▶ REQUIRED WORK
The whole listing should be given back without any alteration.

======== DATASET EXTRACT

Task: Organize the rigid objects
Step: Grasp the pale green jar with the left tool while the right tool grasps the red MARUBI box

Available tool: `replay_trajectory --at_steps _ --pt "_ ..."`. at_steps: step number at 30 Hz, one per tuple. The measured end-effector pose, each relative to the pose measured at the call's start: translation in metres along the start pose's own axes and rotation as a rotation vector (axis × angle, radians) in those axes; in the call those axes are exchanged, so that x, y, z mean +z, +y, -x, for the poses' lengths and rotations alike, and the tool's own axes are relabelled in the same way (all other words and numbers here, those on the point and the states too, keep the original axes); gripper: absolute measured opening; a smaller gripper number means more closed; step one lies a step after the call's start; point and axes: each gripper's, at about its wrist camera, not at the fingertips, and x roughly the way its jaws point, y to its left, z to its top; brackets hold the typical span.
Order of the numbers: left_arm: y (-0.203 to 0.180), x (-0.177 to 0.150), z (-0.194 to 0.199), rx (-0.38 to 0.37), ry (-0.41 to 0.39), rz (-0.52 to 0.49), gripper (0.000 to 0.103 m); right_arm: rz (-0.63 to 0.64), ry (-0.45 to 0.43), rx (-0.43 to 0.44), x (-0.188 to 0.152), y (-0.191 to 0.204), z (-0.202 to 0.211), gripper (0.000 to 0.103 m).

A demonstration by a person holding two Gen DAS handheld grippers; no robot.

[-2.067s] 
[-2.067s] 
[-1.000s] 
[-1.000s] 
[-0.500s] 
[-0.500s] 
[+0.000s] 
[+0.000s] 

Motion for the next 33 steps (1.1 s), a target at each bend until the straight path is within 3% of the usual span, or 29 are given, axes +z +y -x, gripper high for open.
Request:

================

▶ EXERCISE RESULT
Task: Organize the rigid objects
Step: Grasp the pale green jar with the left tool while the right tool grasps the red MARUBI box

Available tool: `replay_trajectory --at_steps _ --pt "_ ..."`. at_steps: step number at 30 Hz, one per tuple. The measured end-effector pose, each relative to the pose measured at the call's start: translation in metres along the start pose's own axes and rotation as a rotation vector (axis × angle, radians) in those axes; in the call those axes are exchanged, so that x, y, z mean +z, +y, -x, for the poses' lengths and rotations alike, and the tool's own axes are relabelled in the same way (all other words and numbers here, those on the point and the states too, keep the original axes); gripper: absolute measured opening; a smaller gripper number means more closed; step one lies a step after the call's start; point and axes: each gripper's, at about its wrist camera, not at the fingertips, and x roughly the way its jaws point, y to its left, z to its top; brackets hold the typical span.
Order of the numbers: left_arm: y (-0.203 to 0.180), x (-0.177 to 0.150), z (-0.194 to 0.199), rx (-0.38 to 0.37), ry (-0.41 to 0.39), rz (-0.52 to 0.49), gripper (0.000 to 0.103 m); right_arm: rz (-0.63 to 0.64), ry (-0.45 to 0.43), rx (-0.43 to 0.44), x (-0.188 to 0.152), y (-0.191 to 0.204), z (-0.202 to 0.211), gripper (0.000 to 0.103 m).

A demonstration by a person holding two Gen DAS handheld grippers; no robot.

[-2.067s] 
[-2.067s] 
[-1.000s] 
[-1.000s] 
[-0.500s] 
[-0.500s] 
[+0.000s] 
[+0.000s] 

Motion for the next 33 steps (1.1 s), a target at each bend until the straight path is within 3% of the usual span, or 29 are given, axes +z +y -x, gripper high for open.
Request:

The exercise has been carried out in full.